Liese descended first. Alva followed. The stones underfoot were wet, and grayghost—the silver-gray ore produced only in the Greyghost region, used as a catalyst for alchemical incantation—its fine particles absorbed the moisture, and the walls glowed faintly.
As they descended, Alva's <<Mirror of Words>> reacted faintly.
Characters were carved into the stone walls. Ancient—different from the Old Laaren language currently in use, a form far older. He couldn't understand the meaning. But it wasn't a pattern carved without sound or meaning. There was a definite sense that it possessed structure. His mirror of words was trying to recognize it as a language with structure—but couldn't quite reach it yet.
(Is this... a fragment of the original language?)
The Library of Silence—the ancient ruins sleeping beneath Greyghost, the remains of the indigenous magical civilization before the language unification decree—its walls.
Alva reached out his hand, then stopped. An instinctive judgment: don't touch yet.
---
The first layer was vast.
The ceiling was high, and magic lamps set at regular intervals on the walls emitted weak light—these must have been installed by Helmut and the others. The color was different from something natural.
There it was, on the far wall.
A mass of grayghost—about the size of a human head, half-embedded in the wall. Its surface glowed pale blue, and from it Alva could sense something spreading in concentric circles, invisible to the eye.

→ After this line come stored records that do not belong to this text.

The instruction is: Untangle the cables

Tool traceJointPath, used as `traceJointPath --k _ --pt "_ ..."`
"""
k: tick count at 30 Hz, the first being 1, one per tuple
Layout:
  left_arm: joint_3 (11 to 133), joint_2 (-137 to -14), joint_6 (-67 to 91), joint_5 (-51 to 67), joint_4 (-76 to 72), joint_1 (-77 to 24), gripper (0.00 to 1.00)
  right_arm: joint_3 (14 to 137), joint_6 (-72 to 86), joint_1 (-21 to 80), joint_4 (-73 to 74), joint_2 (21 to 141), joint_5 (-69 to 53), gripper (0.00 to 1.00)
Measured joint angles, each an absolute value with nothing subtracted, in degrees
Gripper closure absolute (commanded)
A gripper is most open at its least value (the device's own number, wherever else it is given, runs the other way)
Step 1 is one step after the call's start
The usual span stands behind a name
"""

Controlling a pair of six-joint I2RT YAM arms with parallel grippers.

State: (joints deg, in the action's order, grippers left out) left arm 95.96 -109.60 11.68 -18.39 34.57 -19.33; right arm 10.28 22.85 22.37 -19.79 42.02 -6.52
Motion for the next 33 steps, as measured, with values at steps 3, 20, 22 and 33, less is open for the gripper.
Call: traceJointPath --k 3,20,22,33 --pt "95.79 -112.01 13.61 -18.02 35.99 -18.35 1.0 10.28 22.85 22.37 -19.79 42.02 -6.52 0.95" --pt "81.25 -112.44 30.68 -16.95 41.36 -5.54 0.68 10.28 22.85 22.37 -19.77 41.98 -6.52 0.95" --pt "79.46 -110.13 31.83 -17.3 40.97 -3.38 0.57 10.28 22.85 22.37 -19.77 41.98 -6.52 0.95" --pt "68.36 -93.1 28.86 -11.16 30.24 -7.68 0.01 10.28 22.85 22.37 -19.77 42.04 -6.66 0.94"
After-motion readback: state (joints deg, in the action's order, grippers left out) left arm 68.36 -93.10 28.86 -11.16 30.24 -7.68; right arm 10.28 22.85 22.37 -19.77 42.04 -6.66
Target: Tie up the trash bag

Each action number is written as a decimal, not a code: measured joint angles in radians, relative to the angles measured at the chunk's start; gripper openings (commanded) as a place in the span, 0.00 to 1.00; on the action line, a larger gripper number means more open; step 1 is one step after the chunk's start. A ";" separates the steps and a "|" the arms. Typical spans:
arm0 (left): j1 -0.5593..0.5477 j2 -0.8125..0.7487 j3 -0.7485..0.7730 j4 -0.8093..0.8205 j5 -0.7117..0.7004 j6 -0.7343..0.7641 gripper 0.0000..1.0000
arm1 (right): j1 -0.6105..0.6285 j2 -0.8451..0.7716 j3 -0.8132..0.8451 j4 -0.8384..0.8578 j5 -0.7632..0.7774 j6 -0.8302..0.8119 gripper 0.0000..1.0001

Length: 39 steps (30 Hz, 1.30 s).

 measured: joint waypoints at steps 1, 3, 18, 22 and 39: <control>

"The core," Liese said quietly.
"It has a layered structure. Counting from the outside—at least five layers. Each layer reinforces the others. My father's design."
"Why doesn't your father come here directly?"
"My father lets the trap itself do the work. He prefers structures that function without his presence. The incantation protecting the core is set to activate automatically—against anyone who approaches."
Before she finished speaking, Alva took a step forward.
The wall reacted instantly.
A wave of alchemical incantation was released from the outermost ring of concentric circles. Not the sound of incantation, but the pressure of meaning itself being rewritten—part of the structure maintaining the curse of grayscale disease switched into intruder-elimination mode.
Alva didn't move.
(Listen. Just one layer. Not everything—only the outermost layer, carefully, slowly.)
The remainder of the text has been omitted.